3. A magnetic pick-off according to claim 2, wherein the power storage means includes a capacitor.

4. A magnetic pick-off according to claim 1, further comprising a regenerative magnetic circuit for producing, in response to sensing of relatively slow flux variation by the pick-off, a relatively fast flux variation for a short period sufficient to generate instantaneous power to cause the light source to flash.

5. A magnetic pick-off according to claim 4, wherein the regenerative magnetic circuit is of the Weigan wire type.

6. A magnetic pick-off according to any preceding claim, which includes a frequency multiplier, for enabling multiple light pulses to be generated by the light source in response to a single actuating signal.

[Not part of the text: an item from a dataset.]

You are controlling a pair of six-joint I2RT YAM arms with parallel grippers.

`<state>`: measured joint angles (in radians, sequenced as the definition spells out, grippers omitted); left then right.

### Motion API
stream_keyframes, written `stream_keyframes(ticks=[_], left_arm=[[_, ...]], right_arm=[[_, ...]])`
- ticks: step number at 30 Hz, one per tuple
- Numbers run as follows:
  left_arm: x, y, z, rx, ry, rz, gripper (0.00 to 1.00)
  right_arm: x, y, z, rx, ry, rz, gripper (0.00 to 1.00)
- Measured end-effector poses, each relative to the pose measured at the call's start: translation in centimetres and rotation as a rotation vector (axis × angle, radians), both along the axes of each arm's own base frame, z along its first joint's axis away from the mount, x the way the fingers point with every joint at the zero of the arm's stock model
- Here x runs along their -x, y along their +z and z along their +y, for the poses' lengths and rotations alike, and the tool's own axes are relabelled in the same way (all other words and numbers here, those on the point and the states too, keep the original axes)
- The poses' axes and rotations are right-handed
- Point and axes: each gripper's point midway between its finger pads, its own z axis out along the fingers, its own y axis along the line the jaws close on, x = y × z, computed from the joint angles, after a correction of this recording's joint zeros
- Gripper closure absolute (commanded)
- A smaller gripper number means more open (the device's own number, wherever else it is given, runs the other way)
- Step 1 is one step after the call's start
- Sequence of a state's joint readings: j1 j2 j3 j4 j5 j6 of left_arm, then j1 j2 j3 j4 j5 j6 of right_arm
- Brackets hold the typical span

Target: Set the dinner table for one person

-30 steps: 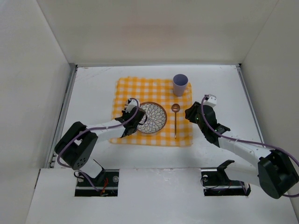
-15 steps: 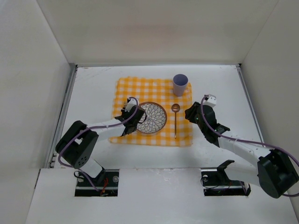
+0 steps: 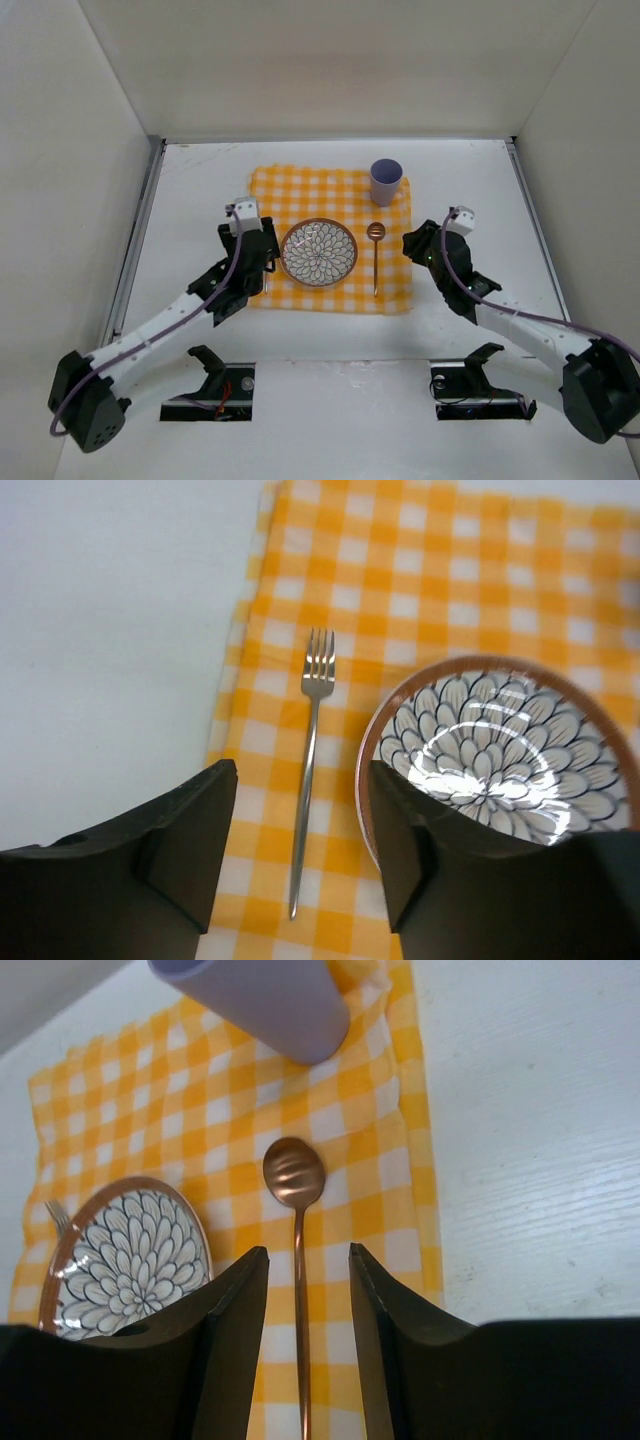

7. A magnetic pick-off according to any preceding claim, wherein the light source includes a light-emitting diode.

8. A magnetic pick-off according to any preceding claim, wherein the light source includes a light modulation circuit.

9. A magnetic pick-off substantially as hereinbefore described with reference to the accompanying drawing.

10. A control system comprising a magnetic pick-off according to any preceding claim in combination with a controller adapted to receive a light control signal.